+++ SOURCE DATA +++
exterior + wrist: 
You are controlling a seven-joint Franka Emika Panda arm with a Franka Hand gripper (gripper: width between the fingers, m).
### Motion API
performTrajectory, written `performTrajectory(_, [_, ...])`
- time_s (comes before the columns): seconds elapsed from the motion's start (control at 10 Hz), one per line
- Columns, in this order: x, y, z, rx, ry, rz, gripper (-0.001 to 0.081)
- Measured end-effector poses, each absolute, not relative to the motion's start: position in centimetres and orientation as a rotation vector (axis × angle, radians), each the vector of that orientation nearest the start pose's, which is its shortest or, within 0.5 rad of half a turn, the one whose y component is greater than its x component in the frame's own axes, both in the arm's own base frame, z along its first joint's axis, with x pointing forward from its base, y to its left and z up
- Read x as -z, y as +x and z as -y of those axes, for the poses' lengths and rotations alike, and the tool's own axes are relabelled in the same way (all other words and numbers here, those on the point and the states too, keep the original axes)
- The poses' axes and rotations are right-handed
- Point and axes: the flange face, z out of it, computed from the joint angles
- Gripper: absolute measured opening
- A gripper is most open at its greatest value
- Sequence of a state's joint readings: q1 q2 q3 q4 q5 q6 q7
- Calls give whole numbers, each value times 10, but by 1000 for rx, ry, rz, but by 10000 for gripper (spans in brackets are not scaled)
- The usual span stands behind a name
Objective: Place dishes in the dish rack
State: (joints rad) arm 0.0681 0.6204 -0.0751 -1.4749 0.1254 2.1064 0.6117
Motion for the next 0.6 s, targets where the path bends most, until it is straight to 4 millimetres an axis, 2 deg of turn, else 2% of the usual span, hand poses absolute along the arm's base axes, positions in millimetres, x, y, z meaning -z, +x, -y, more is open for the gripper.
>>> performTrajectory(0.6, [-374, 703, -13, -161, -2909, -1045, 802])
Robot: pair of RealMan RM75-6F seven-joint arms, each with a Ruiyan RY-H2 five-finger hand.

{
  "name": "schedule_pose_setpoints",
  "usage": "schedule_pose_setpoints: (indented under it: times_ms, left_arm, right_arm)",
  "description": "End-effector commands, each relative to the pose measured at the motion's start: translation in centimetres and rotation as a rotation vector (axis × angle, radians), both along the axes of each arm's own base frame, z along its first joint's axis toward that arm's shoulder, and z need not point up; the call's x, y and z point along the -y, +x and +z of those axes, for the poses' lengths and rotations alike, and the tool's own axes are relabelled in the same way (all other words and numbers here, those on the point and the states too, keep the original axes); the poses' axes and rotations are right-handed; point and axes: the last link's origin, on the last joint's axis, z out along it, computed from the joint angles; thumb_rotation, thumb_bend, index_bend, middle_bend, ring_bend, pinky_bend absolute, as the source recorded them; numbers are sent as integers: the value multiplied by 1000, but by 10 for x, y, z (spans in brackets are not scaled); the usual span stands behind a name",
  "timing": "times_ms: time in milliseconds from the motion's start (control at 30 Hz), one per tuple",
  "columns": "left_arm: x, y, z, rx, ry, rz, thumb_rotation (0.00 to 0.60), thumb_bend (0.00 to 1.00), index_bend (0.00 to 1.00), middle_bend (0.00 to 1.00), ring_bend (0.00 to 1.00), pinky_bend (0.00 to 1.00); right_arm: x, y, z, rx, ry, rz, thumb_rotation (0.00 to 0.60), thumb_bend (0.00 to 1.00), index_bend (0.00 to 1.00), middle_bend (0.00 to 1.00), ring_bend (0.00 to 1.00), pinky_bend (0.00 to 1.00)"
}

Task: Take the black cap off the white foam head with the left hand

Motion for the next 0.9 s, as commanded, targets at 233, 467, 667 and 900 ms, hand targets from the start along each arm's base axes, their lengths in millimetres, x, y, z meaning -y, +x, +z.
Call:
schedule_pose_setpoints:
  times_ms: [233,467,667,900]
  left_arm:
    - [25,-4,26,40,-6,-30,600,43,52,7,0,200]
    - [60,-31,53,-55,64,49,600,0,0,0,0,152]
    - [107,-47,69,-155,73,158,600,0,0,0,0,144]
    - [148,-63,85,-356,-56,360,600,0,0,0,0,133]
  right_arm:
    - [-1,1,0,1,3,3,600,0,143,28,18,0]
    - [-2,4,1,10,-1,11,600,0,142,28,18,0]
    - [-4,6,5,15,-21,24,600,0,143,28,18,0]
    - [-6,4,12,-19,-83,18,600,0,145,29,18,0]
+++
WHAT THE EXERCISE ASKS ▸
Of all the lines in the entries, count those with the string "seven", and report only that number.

EXERCISE RESULT ▸
2